What is expected —
Every line in the records below between the one holding "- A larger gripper" and the one holding "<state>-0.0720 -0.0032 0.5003", inclusive, is to be set down exactly; all other lines are to be left out.

*** Opening Dataset excerpts ***

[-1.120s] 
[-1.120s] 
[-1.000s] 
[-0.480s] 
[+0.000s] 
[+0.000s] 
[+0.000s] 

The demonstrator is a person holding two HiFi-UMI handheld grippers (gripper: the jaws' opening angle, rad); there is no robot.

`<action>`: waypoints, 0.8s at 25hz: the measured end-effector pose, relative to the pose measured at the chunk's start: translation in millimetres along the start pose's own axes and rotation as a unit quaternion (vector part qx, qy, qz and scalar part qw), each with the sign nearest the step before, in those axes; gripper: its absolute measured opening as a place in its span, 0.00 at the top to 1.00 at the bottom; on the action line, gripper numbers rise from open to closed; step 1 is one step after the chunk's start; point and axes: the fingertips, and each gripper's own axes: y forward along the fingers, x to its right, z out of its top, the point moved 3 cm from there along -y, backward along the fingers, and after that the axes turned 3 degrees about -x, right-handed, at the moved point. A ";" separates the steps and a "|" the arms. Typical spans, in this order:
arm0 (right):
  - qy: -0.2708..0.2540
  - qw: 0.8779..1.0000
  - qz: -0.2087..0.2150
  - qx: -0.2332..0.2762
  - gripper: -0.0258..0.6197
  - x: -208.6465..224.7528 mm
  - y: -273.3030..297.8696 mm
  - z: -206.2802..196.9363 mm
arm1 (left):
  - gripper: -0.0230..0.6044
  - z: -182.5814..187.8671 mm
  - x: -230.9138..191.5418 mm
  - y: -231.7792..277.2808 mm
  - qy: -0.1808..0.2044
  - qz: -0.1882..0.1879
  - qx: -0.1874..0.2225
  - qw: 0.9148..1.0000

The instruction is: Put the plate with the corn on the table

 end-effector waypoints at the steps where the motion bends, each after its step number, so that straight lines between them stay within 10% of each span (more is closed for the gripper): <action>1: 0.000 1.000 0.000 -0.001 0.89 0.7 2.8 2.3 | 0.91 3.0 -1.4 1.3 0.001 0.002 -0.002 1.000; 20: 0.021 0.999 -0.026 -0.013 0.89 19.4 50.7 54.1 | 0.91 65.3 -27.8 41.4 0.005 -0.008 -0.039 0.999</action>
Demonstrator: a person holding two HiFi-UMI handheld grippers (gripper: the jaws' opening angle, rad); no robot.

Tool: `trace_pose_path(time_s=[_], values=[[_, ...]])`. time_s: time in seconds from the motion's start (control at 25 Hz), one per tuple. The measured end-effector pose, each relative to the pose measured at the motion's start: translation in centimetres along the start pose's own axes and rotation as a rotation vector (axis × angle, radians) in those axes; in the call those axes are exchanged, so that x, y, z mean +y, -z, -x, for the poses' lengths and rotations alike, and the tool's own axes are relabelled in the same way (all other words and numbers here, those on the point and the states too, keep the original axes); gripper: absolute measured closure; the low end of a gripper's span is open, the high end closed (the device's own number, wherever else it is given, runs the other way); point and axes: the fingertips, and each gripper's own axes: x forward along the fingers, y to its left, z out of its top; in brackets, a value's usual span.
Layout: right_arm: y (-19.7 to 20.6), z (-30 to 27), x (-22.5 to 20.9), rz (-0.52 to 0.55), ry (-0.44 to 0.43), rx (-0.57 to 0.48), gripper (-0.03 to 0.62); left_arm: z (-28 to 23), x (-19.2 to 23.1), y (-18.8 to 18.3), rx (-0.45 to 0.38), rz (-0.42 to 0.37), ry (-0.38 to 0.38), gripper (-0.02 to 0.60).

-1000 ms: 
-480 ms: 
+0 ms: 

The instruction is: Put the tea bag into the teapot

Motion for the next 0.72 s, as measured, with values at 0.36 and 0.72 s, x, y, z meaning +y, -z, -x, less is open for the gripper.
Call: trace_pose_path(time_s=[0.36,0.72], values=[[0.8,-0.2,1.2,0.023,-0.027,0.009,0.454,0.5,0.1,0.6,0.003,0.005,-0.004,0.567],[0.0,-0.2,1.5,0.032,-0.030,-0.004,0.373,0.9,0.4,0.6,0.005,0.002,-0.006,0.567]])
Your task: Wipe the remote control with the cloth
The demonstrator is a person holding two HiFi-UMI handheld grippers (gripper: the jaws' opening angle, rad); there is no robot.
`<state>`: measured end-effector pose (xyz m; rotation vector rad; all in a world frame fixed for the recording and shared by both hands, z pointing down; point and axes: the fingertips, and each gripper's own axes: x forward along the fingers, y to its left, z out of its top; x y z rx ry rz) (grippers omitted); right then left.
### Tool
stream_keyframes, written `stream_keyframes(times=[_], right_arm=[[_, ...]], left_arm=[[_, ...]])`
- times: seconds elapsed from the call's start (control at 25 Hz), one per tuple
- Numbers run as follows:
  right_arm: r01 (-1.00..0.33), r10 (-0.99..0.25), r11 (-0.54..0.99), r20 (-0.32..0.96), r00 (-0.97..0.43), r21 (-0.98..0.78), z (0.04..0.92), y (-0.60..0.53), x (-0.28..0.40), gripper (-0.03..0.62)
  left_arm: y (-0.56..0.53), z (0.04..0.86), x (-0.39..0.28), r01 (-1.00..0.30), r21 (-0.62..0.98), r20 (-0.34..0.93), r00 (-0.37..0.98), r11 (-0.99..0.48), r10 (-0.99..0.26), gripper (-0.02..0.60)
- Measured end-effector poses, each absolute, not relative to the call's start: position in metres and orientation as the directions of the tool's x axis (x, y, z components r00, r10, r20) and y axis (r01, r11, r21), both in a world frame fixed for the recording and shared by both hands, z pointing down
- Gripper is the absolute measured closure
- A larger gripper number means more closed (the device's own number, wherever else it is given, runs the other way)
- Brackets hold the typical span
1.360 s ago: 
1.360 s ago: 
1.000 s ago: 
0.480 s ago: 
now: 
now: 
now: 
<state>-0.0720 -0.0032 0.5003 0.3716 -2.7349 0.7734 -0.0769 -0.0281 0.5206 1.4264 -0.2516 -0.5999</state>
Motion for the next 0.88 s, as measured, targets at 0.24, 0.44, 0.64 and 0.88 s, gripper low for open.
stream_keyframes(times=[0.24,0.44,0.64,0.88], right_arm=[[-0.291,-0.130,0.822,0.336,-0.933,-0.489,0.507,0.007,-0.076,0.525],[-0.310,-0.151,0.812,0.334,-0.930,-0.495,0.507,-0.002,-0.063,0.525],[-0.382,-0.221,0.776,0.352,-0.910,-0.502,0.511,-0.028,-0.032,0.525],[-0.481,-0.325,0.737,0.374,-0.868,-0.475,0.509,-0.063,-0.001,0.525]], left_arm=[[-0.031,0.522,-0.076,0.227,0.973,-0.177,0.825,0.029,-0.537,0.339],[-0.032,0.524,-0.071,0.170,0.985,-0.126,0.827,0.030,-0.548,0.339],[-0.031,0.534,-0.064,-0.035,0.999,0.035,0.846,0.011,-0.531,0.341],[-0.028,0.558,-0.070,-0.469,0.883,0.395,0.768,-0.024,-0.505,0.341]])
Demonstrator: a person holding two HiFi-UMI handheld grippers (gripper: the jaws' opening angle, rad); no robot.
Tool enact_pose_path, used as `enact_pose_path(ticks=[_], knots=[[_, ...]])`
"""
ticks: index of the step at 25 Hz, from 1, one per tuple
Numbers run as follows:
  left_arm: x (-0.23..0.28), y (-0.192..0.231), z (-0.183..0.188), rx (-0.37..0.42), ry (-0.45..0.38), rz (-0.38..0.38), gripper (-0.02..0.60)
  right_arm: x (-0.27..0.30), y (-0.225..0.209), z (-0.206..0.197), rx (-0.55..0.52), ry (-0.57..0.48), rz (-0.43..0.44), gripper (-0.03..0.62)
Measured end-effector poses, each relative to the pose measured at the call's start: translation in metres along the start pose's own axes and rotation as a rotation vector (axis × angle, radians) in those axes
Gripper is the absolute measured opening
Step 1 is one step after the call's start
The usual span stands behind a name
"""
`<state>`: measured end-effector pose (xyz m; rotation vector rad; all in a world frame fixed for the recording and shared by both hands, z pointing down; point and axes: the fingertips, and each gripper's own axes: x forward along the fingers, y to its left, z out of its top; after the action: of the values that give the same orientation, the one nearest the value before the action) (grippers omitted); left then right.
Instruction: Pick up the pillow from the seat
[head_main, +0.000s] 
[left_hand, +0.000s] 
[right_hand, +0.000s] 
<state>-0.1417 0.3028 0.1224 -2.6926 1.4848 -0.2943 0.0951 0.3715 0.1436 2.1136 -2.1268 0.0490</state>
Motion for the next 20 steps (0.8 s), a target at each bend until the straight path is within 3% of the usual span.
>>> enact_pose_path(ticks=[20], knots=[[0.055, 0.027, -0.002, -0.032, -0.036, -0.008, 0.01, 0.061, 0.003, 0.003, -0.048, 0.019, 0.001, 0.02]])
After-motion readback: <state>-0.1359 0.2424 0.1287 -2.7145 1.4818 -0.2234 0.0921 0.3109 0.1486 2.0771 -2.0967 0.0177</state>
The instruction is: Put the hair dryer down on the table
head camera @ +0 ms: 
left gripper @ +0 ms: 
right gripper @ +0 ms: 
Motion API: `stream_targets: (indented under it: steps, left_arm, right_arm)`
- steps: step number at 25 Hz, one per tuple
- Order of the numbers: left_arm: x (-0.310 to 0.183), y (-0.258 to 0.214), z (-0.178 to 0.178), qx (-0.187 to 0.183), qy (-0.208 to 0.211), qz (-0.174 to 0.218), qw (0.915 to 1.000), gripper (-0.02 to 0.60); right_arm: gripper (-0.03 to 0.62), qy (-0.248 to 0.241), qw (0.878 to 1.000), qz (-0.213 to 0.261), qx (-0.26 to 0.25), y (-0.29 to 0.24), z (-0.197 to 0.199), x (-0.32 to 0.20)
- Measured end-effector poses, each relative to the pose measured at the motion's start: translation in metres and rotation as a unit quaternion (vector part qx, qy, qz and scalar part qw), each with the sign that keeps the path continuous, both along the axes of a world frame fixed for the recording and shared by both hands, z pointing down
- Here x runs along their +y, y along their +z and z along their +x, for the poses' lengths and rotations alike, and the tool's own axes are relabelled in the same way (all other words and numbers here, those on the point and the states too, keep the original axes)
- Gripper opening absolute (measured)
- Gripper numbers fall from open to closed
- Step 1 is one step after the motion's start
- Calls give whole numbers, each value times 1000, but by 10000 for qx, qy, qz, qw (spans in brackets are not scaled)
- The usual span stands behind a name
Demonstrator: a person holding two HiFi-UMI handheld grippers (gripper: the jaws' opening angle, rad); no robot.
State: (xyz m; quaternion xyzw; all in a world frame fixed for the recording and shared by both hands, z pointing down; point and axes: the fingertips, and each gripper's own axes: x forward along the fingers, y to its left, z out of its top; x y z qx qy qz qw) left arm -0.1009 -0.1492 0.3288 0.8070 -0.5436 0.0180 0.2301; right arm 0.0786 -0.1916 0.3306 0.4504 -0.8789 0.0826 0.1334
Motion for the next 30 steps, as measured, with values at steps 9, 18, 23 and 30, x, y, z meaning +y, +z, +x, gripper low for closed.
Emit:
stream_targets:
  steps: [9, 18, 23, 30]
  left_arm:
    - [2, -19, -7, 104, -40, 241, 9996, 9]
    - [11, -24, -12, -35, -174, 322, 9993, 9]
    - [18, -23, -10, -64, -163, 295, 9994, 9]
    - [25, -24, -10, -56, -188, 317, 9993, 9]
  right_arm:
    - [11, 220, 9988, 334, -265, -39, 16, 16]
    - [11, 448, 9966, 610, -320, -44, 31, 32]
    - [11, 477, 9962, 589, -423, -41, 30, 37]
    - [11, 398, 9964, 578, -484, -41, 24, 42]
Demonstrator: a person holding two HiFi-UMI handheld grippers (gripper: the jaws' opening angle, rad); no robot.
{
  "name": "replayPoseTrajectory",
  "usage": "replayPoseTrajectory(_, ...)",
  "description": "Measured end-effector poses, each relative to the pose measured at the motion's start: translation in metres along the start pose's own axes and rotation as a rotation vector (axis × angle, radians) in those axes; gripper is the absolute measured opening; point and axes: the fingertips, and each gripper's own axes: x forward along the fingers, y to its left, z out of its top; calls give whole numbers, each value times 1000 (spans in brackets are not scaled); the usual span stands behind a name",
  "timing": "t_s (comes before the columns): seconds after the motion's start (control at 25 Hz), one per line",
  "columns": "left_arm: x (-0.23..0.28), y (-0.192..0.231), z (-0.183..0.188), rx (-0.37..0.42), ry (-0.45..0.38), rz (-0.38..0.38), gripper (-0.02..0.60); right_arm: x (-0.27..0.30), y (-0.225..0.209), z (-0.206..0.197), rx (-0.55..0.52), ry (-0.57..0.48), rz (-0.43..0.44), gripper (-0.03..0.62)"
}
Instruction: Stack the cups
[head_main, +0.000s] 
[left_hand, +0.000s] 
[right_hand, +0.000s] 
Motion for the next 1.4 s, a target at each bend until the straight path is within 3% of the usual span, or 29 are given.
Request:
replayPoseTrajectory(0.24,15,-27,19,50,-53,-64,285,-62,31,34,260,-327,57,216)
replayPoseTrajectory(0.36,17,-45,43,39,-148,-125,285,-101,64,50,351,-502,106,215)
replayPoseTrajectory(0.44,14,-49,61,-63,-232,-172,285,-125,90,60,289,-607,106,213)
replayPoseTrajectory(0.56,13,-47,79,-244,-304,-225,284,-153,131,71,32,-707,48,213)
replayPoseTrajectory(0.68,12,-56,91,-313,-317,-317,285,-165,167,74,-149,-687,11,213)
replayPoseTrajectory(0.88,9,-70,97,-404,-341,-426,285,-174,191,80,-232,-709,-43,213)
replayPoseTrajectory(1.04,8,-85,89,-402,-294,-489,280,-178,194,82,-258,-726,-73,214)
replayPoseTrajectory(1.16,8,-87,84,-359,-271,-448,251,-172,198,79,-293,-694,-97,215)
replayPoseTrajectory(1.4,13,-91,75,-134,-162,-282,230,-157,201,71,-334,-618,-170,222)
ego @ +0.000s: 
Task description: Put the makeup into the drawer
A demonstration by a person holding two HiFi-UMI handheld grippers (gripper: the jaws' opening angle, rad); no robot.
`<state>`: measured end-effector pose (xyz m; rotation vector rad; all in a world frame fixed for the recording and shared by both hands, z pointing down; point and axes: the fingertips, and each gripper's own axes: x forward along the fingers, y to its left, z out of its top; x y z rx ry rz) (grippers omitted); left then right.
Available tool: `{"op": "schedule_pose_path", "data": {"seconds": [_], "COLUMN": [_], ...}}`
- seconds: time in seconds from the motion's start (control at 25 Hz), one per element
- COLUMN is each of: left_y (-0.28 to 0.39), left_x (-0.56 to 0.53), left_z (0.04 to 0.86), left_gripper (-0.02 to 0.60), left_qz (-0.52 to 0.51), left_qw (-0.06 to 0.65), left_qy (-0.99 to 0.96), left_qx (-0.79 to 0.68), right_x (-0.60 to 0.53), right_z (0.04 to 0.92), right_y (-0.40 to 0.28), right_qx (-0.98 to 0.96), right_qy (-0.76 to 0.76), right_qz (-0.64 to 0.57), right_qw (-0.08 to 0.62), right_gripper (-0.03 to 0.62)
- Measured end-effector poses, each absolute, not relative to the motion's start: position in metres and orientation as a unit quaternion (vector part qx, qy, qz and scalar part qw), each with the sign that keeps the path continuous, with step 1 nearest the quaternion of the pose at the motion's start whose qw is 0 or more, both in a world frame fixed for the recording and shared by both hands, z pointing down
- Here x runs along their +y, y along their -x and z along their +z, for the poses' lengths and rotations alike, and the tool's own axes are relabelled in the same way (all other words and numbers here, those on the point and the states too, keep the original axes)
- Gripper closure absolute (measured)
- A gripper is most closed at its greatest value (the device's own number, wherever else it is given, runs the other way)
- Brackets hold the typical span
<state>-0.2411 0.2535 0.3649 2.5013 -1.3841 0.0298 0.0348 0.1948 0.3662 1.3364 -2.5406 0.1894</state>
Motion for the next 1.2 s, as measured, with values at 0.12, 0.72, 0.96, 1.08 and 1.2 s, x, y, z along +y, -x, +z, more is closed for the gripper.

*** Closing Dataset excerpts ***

Solution to this problem —
- A larger gripper number means more closed (the device's own number, wherever else it is given, runs the other way)
- Brackets hold the typical span
1.360 s ago: 
1.360 s ago: 
1.000 s ago: 
0.480 s ago: 
now: 
now: 
now: 
<state>-0.0720 -0.0032 0.5003 0.3716 -2.7349 0.7734 -0.0769 -0.0281 0.5206 1.4264 -0.2516 -0.5999</state>

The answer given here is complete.